WORK TO COMPLETE:
Only the lines from the one containing "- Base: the" through the last line of the listing are to be given again, exactly as they appear.

DATA SHOWN:
'''

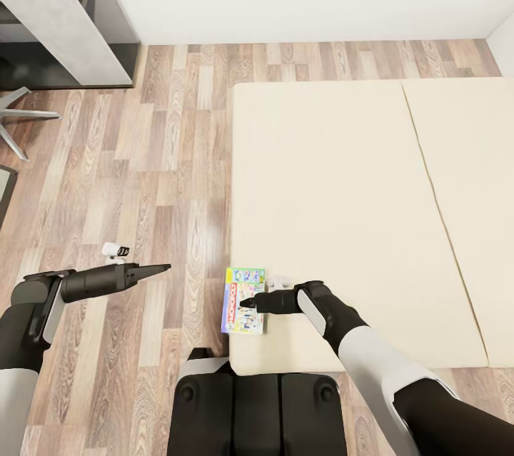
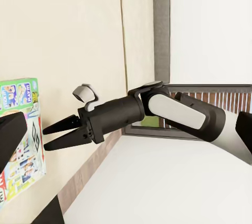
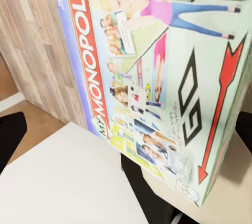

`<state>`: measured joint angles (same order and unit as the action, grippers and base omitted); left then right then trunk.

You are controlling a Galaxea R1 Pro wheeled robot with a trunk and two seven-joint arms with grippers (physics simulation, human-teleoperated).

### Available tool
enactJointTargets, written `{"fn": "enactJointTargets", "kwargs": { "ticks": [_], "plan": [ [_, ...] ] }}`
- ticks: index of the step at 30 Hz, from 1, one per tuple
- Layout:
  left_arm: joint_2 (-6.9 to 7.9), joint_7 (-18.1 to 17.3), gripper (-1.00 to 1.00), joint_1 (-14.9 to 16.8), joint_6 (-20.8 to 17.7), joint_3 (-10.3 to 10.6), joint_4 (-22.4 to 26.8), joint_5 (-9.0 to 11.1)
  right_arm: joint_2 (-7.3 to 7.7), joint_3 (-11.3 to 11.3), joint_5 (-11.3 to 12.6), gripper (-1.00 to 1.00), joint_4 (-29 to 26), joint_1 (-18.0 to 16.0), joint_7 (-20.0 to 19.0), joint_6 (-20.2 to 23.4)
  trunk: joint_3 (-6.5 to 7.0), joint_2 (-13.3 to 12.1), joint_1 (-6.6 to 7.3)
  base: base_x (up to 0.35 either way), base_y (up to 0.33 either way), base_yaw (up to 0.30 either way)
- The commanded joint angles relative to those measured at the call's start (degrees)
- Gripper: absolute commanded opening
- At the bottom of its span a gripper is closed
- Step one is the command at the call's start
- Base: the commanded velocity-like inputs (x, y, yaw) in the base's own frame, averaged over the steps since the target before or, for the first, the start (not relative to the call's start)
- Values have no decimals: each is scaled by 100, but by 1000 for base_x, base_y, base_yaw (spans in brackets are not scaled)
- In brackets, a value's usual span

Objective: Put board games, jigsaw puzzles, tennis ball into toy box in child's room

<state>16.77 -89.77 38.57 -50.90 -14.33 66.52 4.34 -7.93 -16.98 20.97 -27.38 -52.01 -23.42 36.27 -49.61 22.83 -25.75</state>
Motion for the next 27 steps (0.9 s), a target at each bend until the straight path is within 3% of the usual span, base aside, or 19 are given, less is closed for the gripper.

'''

RESULT FOR THIS TASK:
- Base: the commanded velocity-like inputs (x, y, yaw) in the base's own frame, averaged over the steps since the target before or, for the first, the start (not relative to the call's start)
- Values have no decimals: each is scaled by 100, but by 1000 for base_x, base_y, base_yaw (spans in brackets are not scaled)
- In brackets, a value's usual span

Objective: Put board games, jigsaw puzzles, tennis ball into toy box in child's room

<state>16.77 -89.77 38.57 -50.90 -14.33 66.52 4.34 -7.93 -16.98 20.97 -27.38 -52.01 -23.42 36.27 -49.61 22.83 -25.75</state>
Motion for the next 27 steps (0.9 s), a target at each bend until the straight path is within 3% of the usual span, base aside, or 19 are given, less is closed for the gripper.

Work on this exercise has been completed.